A slender beam sneaks out of a slot in the wall, unfurls in all its incandescent glory as it travels forward in the dark and crashes into the silver screen. Light comes to life, sound breaks out of the silent walls and the crowd erupts.

I remember quite vividly the first time I went to the cinema. I must have been around four, and walking into the theatre – a gargantuan shape punctured by a dark door – felt like entering the great unknown. I clutched my father’s hand, trying to make sense of the magnitude that confronted me, with a delicate apprehension. Somehow this space felt different from any I had been in. Everything appeared larger than life: the heavy doors, the sombre curtains, the patterned walls and the creaky ceiling fans suspended as if from the sky. Further down the aisle, seemingly endless rows of seats stretched out into the distance, blending into a great white horizon. It felt like the whole world was in this one room, come to witness itself.

 

The interior of the Midlaand Theatre. Defunct now, the ‘seemingly endless rows’ that seemed to stretch into the distance in the darkness of film screenings may seem more prosaic in full light, but still reveal an impressive seating capacity of 1,200.

 

 

Alankar Theatre, Madurai. Still functioning, it screens highly popular low-budget Southeast Asian martial arts movies.

 

(Left) The Balaji Theatre in Chennai screens black and white movies of yesteryear – at the prices of yesteryear. (Right) The snack bar at the Saravana Theatre in Chennai proudly displays mementos from movies that have been screened there.

 

And then it began: the descent into chaos, as the light hit the screen and everyone around me transformed into charged beings, electrified by what they were seeing. They screamed, whistled, cheered, laughed and cried – and even though by that age I recognised basic human emotions, these made no sense to me. It was as if everyone had coalesced into one, amplifying everything in sight into an orchestra of ceaseless ecstasy. Over the next few hours it ebbed and flowed like a raging river as I hesitated, a curious four-year-old perched on its banks. None of it made any sense but, eventually, I waded in.
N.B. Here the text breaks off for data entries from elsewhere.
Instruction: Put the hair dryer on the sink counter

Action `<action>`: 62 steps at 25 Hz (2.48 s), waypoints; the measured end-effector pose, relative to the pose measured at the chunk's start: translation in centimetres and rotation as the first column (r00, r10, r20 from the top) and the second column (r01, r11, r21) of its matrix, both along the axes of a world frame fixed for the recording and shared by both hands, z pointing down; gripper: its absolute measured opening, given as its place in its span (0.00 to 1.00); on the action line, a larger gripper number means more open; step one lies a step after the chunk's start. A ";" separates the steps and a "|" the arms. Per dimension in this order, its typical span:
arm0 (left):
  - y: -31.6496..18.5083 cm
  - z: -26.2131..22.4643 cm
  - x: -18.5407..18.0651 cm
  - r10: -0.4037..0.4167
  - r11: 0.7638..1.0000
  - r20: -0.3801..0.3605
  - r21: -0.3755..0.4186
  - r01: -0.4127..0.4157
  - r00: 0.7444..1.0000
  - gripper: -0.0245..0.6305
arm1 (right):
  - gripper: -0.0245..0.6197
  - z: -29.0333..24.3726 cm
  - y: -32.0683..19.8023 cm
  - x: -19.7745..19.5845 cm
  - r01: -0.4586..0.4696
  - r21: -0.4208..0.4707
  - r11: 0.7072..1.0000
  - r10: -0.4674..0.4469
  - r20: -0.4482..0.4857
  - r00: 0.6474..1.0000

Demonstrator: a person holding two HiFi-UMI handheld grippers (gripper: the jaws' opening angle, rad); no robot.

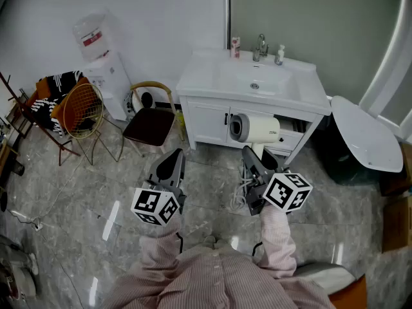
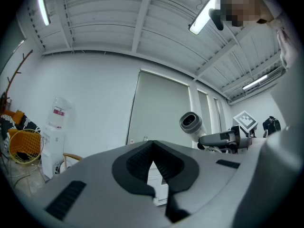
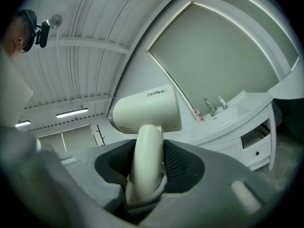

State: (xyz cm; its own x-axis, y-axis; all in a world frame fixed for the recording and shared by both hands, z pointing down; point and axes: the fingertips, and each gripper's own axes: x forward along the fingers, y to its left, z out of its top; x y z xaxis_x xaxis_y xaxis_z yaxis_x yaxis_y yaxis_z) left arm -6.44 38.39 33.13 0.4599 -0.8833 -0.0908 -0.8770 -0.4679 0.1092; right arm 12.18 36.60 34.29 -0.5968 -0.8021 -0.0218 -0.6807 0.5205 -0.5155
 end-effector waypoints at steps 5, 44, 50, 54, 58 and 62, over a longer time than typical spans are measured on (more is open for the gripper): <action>0.5 0.0 0.3 -0.004 1.000 0.000 -0.005 0.004 1.000 0.03 | 0.30 0.1 0.6 0.2 0.005 -0.005 1.000 -0.005 -0.001 1.000; -19.3 3.3 -3.8 -0.044 0.997 -0.036 -0.066 0.041 0.998 0.03 | 0.30 3.6 -19.3 -4.7 0.064 -0.060 0.996 -0.064 0.005 0.998; -25.5 3.7 -4.7 -0.027 0.996 -0.033 -0.081 0.024 0.999 0.04 | 0.30 4.1 -25.2 -5.7 0.051 -0.081 0.995 -0.050 0.012 0.999; -28.9 4.0 -5.3 -0.017 0.996 -0.043 -0.085 0.014 0.999 0.03 | 0.30 4.6 -28.2 -6.2 0.040 -0.092 0.995 -0.040 0.005 0.999; -31.6 4.0 -5.7 -0.004 0.997 -0.047 -0.082 0.000 0.999 0.03 | 0.30 4.8 -30.9 -6.5 0.023 -0.100 0.995 -0.022 0.013 1.000; -33.4 4.3 -6.1 0.004 0.997 -0.045 -0.083 -0.008 0.999 0.03 | 0.30 5.3 -32.8 -7.0 0.012 -0.107 0.994 -0.010 0.012 1.000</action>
State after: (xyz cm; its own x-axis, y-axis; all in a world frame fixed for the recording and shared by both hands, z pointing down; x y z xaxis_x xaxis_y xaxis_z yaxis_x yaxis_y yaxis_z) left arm -12.57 4.95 37.41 0.4627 -0.8857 -0.0382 -0.8674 -0.4612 0.1871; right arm 5.20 3.80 39.54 -0.6058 -0.7936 0.0565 -0.6687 0.4694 -0.5765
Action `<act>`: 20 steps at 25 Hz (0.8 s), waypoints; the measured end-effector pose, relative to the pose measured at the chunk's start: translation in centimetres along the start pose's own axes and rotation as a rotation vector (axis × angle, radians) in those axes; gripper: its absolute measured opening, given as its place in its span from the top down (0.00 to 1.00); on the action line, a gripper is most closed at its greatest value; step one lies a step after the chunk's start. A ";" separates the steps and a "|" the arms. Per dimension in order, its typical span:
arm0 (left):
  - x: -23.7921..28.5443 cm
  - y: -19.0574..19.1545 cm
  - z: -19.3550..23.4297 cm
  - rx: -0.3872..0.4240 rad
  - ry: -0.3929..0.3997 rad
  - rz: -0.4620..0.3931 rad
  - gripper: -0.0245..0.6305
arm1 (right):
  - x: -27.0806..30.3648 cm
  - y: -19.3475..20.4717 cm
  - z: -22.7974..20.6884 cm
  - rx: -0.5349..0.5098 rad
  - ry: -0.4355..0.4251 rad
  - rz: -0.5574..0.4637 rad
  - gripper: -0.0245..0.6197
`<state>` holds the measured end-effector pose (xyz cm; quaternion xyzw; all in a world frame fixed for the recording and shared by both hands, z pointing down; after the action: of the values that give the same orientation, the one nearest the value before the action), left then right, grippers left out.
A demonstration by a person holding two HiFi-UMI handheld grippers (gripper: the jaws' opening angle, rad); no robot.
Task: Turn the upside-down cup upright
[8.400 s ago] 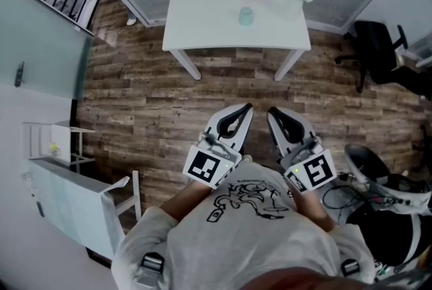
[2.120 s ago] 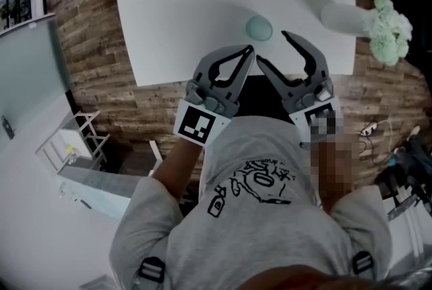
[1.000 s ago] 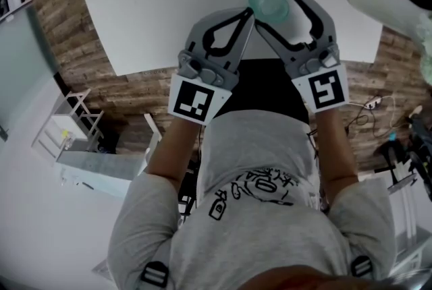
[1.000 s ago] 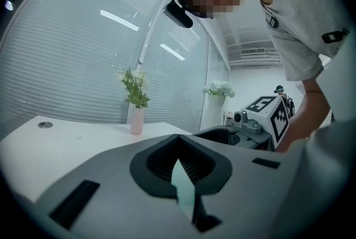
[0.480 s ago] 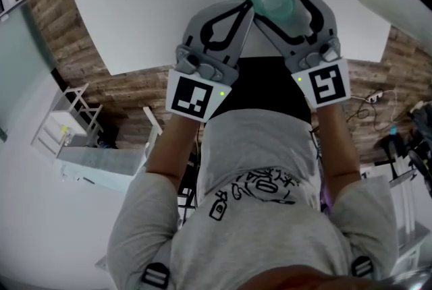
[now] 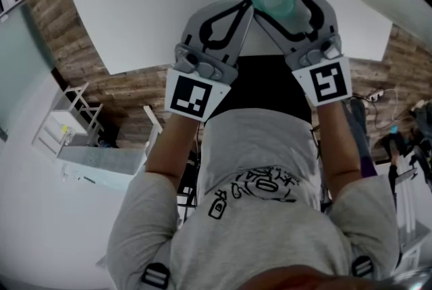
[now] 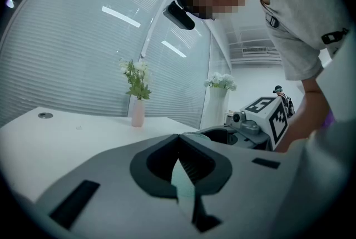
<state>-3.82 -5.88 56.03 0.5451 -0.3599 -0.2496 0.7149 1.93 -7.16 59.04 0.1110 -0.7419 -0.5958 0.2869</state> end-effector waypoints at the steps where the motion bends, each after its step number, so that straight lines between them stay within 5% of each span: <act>1: 0.0 0.0 0.0 0.001 0.000 0.001 0.96 | 0.0 -0.1 0.0 0.002 0.002 -0.004 0.45; 20: -0.4 -4.8 -0.8 0.013 -0.022 -0.043 0.96 | -2.3 -5.8 -0.5 -0.021 0.008 -0.059 0.46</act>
<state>-3.25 -6.50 51.22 0.5546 -0.3574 -0.2687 0.7018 3.07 -7.89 52.93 0.1322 -0.7309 -0.6111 0.2736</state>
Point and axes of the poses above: the fingertips, and each gripper's own axes: x forward along the fingers, z to its left, y out of its underside, the point moved 2 cm from there along -x, backward along the fingers, and after that the axes turned 8 degrees about -y, right-handed, at the moved point
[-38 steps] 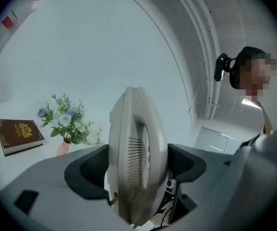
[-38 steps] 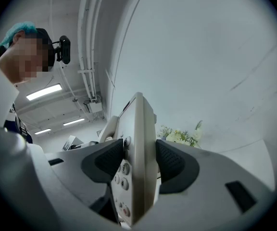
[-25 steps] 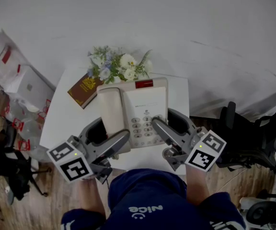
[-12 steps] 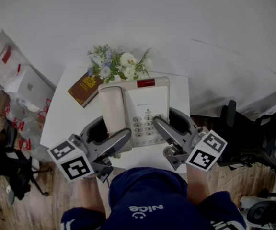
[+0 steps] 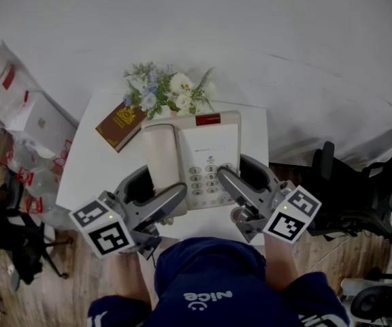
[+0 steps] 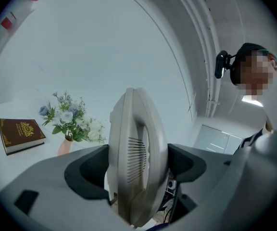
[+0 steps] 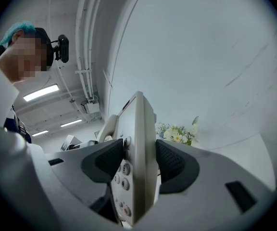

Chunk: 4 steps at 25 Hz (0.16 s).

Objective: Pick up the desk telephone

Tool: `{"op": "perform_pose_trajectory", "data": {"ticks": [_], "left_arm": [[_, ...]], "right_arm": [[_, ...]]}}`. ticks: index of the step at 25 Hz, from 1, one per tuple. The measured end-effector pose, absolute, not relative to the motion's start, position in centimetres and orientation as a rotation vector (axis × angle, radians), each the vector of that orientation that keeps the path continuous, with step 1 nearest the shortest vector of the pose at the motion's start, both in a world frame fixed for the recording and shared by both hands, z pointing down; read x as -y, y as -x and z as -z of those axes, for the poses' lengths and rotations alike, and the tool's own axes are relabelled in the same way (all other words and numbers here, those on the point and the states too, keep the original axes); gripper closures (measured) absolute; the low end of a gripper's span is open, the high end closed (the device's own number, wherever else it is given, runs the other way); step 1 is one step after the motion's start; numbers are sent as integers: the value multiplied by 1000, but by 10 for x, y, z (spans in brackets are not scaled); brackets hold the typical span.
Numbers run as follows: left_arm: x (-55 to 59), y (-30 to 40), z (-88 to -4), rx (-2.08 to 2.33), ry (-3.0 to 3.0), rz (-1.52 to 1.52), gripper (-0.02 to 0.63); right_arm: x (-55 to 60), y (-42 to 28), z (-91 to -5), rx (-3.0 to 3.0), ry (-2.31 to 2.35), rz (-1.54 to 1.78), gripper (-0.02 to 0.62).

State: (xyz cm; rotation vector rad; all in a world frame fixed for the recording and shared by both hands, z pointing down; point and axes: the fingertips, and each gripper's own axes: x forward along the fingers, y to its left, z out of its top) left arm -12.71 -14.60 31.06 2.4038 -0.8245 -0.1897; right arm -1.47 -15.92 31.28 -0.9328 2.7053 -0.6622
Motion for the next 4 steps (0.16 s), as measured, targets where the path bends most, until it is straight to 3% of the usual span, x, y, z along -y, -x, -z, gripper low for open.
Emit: {"op": "perform_pose_trajectory", "data": {"ticks": [4], "left_arm": [[146,127,-311,826,-2408,187,222]], "right_arm": [[159,14,-313,-2704,932,659,364]]}}
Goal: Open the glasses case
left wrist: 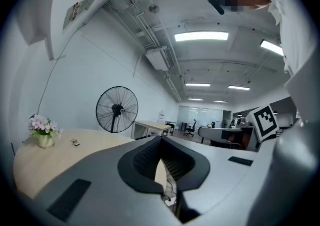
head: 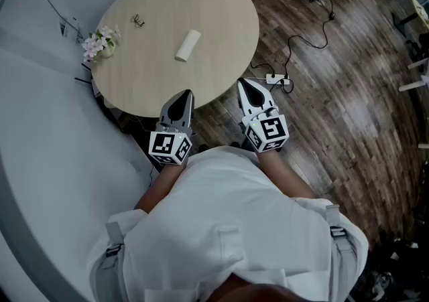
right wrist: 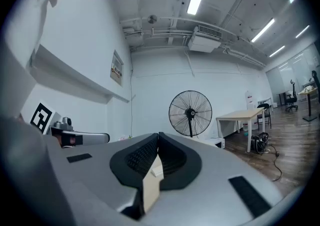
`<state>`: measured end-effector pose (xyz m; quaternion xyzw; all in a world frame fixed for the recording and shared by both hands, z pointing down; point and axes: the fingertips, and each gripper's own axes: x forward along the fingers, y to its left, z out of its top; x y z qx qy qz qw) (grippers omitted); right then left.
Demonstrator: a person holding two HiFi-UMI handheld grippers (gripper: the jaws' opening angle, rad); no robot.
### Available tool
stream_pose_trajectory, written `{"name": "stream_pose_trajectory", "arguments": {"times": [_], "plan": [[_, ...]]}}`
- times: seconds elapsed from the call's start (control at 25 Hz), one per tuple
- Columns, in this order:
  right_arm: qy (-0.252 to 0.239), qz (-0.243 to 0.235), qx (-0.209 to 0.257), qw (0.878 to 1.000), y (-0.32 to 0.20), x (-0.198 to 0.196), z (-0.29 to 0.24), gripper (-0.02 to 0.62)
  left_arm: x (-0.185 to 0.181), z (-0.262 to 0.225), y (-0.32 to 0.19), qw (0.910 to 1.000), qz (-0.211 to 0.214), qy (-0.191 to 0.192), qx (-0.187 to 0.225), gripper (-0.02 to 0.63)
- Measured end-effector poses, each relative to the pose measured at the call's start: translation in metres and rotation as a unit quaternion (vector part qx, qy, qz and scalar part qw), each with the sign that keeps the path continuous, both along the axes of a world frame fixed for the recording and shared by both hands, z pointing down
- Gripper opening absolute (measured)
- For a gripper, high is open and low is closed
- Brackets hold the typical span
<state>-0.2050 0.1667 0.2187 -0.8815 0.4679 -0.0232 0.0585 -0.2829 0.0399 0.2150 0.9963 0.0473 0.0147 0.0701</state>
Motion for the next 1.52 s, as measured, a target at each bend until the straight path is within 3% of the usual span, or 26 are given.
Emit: {"name": "stream_pose_trajectory", "arguments": {"times": [0.4,0.64,0.88,1.28,1.52], "plan": [[-0.022,-0.027,0.005,0.999,0.030,0.018,0.010,0.025,0.025,0.006,0.032,0.9998,-0.007,-0.016,-0.005,0.014],[-0.004,-0.067,0.045,0.997,0.043,0.033,-0.005,0.028,0.041,0.006,0.050,0.9998,0.006,-0.011,-0.014,0.014],[-0.010,-0.088,0.041,0.995,0.069,0.043,0.008,0.028,0.042,0.012,0.054,0.9990,-0.037,-0.018,-0.016,0.014],[-0.024,-0.028,0.059,0.998,0.096,0.101,0.027,0.028,0.055,0.025,0.030,0.9968,-0.074,-0.025,-0.019,0.014],[-0.033,-0.036,0.038,0.998,0.088,0.139,0.033,0.028,0.092,0.035,0.018,0.9955,-0.083,-0.018,-0.042,0.014]]}}
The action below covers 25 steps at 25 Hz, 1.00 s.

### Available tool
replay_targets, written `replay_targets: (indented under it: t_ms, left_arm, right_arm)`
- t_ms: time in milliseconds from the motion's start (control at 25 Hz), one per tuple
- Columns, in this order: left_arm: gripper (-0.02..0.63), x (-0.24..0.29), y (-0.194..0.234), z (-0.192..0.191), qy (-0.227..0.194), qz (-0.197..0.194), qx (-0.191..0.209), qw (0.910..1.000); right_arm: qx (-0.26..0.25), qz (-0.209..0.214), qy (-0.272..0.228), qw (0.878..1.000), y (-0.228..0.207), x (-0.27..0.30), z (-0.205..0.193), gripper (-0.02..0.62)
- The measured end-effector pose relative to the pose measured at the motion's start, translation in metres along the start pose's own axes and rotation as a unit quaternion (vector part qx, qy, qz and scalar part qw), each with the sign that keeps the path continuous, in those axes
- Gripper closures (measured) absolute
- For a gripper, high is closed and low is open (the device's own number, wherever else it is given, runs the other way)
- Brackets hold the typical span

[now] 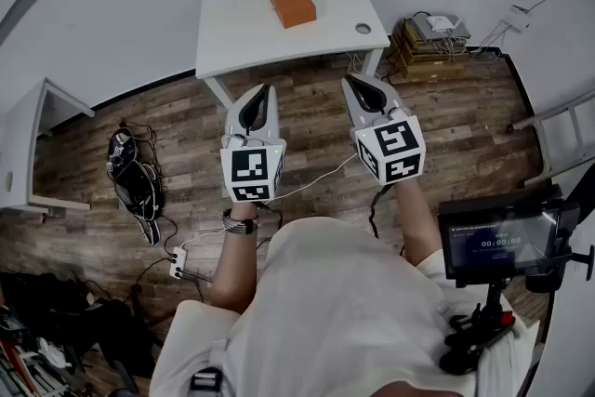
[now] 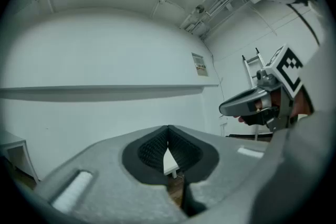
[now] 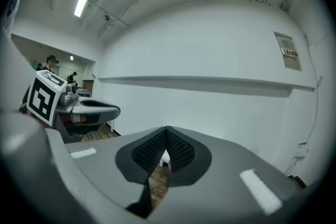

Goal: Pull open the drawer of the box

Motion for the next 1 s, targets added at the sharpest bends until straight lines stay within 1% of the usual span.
replay_targets:
  t_ms: [80,160,240,280,320,440,560,680,800,920,1000]
  left_arm:
    - [0.601,-0.001,0.0,-0.002,0.005,-0.001,-0.001,1.0]
    - [0.601,-0.001,0.0,-0.003,0.006,-0.002,-0.001,1.0]
    - [0.601,-0.002,0.0,-0.003,0.005,-0.003,0.0,1.0]
    - [0.601,-0.003,0.0,-0.003,0.005,-0.005,0.001,1.0]
    - [0.601,-0.004,0.0,-0.003,0.006,-0.008,0.001,1.0]
    - [0.601,-0.007,0.0,-0.008,0.012,-0.017,-0.003,0.9998]
    - [0.601,-0.015,-0.004,-0.019,0.02,-0.016,-0.007,0.9997]
    - [0.601,-0.021,-0.01,-0.029,0.024,-0.018,-0.002,0.9995]
    - [0.601,-0.018,-0.002,-0.029,0.019,-0.004,0.0,0.9998]
    - [0.601,-0.015,0.014,-0.018,0.006,0.018,-0.002,0.9998]
    - [0.601,-0.014,0.024,-0.01,0.0,0.025,0.005,0.9997]
  right_arm:
    - [0.011,0.011,-0.013,1.0,0.002,-0.001,0.001,0.594]
    - [0.007,0.025,-0.014,1.0,0.005,0.0,0.0,0.594]
    - [-0.004,0.042,-0.007,0.999,0.01,0.001,-0.005,0.55]
    - [-0.005,0.048,-0.006,0.999,0.011,0.001,-0.007,0.538]
    - [-0.003,0.049,-0.009,0.999,0.012,0.0,-0.008,0.541]
    - [0.005,0.042,-0.019,0.999,0.011,-0.002,-0.008,0.549]
    - [-0.008,0.03,-0.018,0.999,0.011,-0.005,-0.013,0.565]
    - [-0.018,0.019,-0.012,1.0,0.011,-0.007,-0.021,0.583]
    - [-0.017,0.015,-0.009,1.0,0.013,-0.005,-0.025,0.592]
    - [-0.012,0.01,-0.01,1.0,0.016,-0.001,-0.022,0.592]
    - [-0.014,0.006,-0.014,1.0,0.018,0.002,-0.016,0.592]
Point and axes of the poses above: the fingertips, and each gripper's own axes: x forward along the fingers, y to its left, z out of its top, the point moved 5 cm from there along -x, backward along the fingers, and after that the axes turned 2 degrees about z, right-handed, at the moved point
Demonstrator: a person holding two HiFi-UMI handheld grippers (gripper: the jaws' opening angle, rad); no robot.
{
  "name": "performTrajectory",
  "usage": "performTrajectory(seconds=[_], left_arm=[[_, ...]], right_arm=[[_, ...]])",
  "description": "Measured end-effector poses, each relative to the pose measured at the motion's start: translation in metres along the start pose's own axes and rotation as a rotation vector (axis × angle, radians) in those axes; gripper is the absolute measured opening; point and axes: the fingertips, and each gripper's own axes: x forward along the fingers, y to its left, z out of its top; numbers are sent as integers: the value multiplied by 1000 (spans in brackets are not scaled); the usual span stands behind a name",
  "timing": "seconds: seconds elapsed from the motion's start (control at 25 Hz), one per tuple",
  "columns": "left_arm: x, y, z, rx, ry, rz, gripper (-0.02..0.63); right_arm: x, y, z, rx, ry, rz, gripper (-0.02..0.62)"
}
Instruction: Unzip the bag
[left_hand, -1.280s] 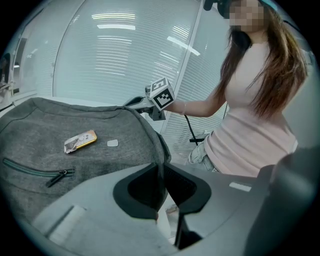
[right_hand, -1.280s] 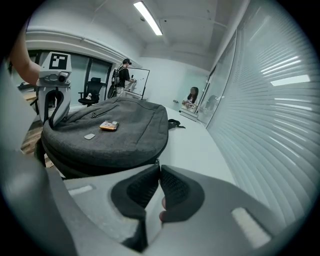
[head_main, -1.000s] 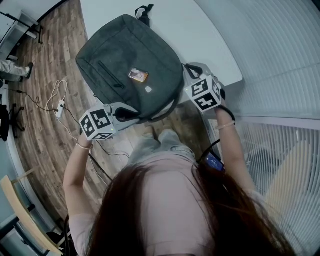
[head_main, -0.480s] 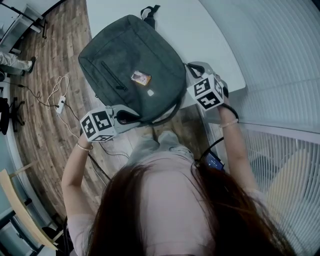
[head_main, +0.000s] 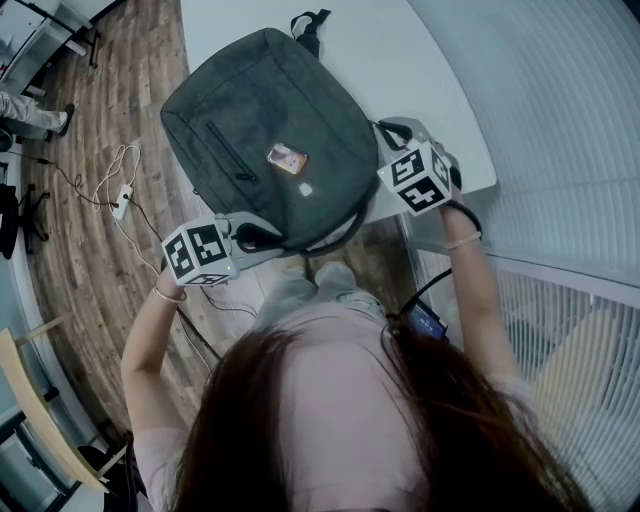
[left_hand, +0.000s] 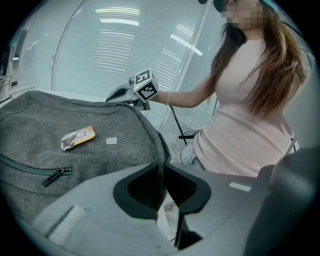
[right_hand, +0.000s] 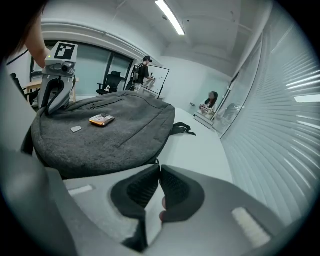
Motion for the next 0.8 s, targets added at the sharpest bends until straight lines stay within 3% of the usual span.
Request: performTrajectory(seconds=[0.8], left_arm=[[1,0,2,-13,4,-16,57]], right_arm=[[26,-15,18,-34,-1,23,18]])
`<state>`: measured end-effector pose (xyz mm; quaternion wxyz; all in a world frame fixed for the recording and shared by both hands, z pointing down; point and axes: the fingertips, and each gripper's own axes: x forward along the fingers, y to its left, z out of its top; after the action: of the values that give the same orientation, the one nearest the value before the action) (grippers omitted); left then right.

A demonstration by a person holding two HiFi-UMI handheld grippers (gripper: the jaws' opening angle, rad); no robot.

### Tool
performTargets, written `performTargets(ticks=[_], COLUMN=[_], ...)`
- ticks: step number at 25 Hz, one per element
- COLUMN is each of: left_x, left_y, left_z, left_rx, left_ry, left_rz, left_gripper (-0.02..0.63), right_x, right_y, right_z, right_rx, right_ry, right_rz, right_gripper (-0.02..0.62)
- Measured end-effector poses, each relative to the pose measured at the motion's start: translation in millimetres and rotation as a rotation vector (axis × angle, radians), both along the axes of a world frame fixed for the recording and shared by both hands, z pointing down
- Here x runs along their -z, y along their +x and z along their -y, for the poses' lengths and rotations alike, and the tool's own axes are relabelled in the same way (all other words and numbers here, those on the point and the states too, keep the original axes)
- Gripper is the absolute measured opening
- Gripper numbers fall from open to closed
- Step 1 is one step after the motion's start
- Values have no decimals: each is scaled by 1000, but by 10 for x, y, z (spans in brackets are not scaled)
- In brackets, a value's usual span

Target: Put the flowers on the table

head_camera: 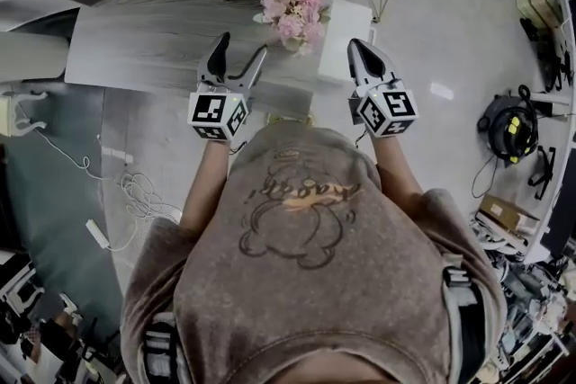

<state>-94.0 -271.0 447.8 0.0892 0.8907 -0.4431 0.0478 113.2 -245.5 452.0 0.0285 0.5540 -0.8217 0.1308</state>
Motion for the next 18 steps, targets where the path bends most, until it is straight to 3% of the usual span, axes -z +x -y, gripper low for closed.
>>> performTargets(ticks=[5, 10, 18], left_x=[121, 113, 74], left_y=[-194, -253, -312], left_z=[-153, -209, -229], left_rx=[74, 85, 118], left_ry=[-2, -9, -21], left_rz=[-41, -50, -79], left_gripper=[345, 322, 102], right_x=[68, 100, 95], right_y=[-76, -116, -79], right_z=[25, 41, -15], right_rx=[19, 32, 15], right_ry=[25, 36, 36], right_rz=[-25, -34, -38], right_gripper=[-3, -3, -3])
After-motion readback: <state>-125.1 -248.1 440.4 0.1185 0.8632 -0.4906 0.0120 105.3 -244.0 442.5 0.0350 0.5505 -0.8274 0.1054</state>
As I grew up, it made more sense, of course. In a culture where myth coexists with the daily – a nation of storytellers – cinema tapped right into our spinal centres, awakening something so elemental that sometimes it didn’t allow us to recognise ourselves. We thronged to cinemas to be a part of something bigger than ourselves, for the essentially human experience of partaking in a story, on a communal level. Our common hopes, fears, dreams and sorrows found uncommon kinships with a sea of strangers brought together by circumstance, united in the singular desire to escape the ‘dailyness’ of our lives. The cinema, it seemed to me, was the arena where most children learnt to dream and most adults unlearnt the tragedy of growing up.

 

 

 

The Krishnaveni Theatre in Chennai, which was famous for showing the movies of Marudur Gopalan Ramachandran (known to all as MGR), one of South India’s iconic film stars turned politician.

 

The Ram Victoria, the largest theatre in Madurai in its time, with a capacity of 1,700.

 

And the filmmakers knew this. We didn’t want cinema to reflect life, we wanted it to deflect it. We wanted to see heroes and heavenly damsels who seemed to be just like us, yet were infinitely better: untouchable in their greatness and grace. Those were the opiates we, the masses, sought – and that was what we got, films that provoked those transcendental desires while simultaneously ensuring their gratification. The story was always immaculate: love always triumphed over hate, good always triumphed over evil, usually in the most satisfying, extravagant manner possible, before the inevitable ‘happily ever after’. It was a utopia whose allure lay in its grandiose perfection, the conscious recognition (and acceptance) of the fact that it was perfect only because it was not real – because it was too perfect to be real.

The years have rolled by, and cinema has evolved with them, seeking to reside in bytes and silicon instead of dusty reels and projectors, leaving behind these spaces to fend for themselves. As rural India chases the Pied Piper of modernity, bringing with it on-demand experiences that entice us to stay in the seclusion of our living rooms, some of these epicentres of popular consciousness have found a way to survive, while some have fallen from view. These spaces, devoid of the audiences that give them their meaning, now take a stoic identity of their own. The four walls that once defied time – whoever walked in had to leave reality at the door – have now been ravaged by it, almost in an act of vengeance.

Standing in view of their humble majesty, one wonders what these walls have witnessed – the agonies, the ecstasies, the euphorias and the tragedies of a common people… just as an old abandoned cathedral recalls the fervour of what once was.

 

The Casino Theatre, Chennai. Still in use today, it is one of the oldest surviving theatres in the region

 

The now defunct Midlaand Theatre, Madurai, once popular among the locals for screening ‘women-only’ shows.